Tuesday, October 06, 2009

U.S. EPA moving toward disclosing identities of pesticide inert ingredients

WASHINGTON, D.C. — The Environmental Protection Agency is moving forward with a plan to disclose the identities of all inert ingredients in pesticides including those that are potentially hazardous. The EPA says the increased transparency will assist consumers and users of pesticides in making informed decisions and will better protect public health and the environment. Pesticide manufacturers typically disclose their inert ingredients only to EPA. Currently, EPA evaluates the safety of all active and inert ingredients in a product’s formulation when determining whether the pesticide should be registered.

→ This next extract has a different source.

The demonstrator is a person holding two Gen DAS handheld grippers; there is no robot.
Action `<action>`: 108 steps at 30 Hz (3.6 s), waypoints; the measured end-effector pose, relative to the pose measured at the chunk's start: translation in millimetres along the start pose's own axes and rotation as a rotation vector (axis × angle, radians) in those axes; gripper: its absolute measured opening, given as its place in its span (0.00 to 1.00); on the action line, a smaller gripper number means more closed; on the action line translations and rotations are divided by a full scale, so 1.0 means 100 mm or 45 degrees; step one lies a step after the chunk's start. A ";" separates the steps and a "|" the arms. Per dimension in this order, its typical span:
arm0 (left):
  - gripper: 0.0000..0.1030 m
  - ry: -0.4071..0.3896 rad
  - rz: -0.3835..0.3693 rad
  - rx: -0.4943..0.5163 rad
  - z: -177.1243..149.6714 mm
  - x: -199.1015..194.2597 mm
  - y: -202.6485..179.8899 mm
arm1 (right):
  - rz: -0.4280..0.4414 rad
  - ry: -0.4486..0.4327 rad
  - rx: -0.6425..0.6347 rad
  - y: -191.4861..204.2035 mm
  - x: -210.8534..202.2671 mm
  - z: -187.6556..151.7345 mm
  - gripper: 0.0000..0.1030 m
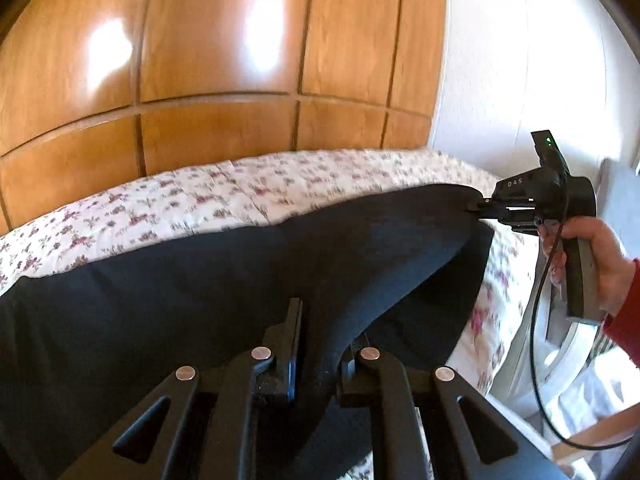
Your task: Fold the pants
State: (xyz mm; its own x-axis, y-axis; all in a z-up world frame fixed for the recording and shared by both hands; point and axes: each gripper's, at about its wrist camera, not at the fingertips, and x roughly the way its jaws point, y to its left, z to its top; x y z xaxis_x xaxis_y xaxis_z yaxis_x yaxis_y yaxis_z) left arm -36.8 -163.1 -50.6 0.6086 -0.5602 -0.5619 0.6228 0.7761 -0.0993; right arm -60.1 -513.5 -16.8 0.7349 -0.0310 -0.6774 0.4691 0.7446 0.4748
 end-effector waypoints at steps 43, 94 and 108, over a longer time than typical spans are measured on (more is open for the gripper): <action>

The Agency anticipates publishing its proposed rulemaking in the Federal Register within the next few months. In it, EPA will discuss ideas for greater disclosure of inert ingredient identities, including inerts associated with various hazards, as well as inerts in general. EPA believes one way of discouraging the use of the more hazardous inert ingredients in pesticide formulations is by making their identities public. In addition to pursuing regulatory action for inert disclosure, EPA is considering encouraging voluntary initiatives to achieve this broader disclosure.

On Sept. 30, EPA responded to two petitions (one by Northwest Coalition for Alternatives to Pesticides, and a second by certain State Attorneys General), that identified more than 350 inert pesticide ingredients as hazardous. The petitioners asked EPA to require these inert ingredients be identified on the labels of products that include them in their formulations.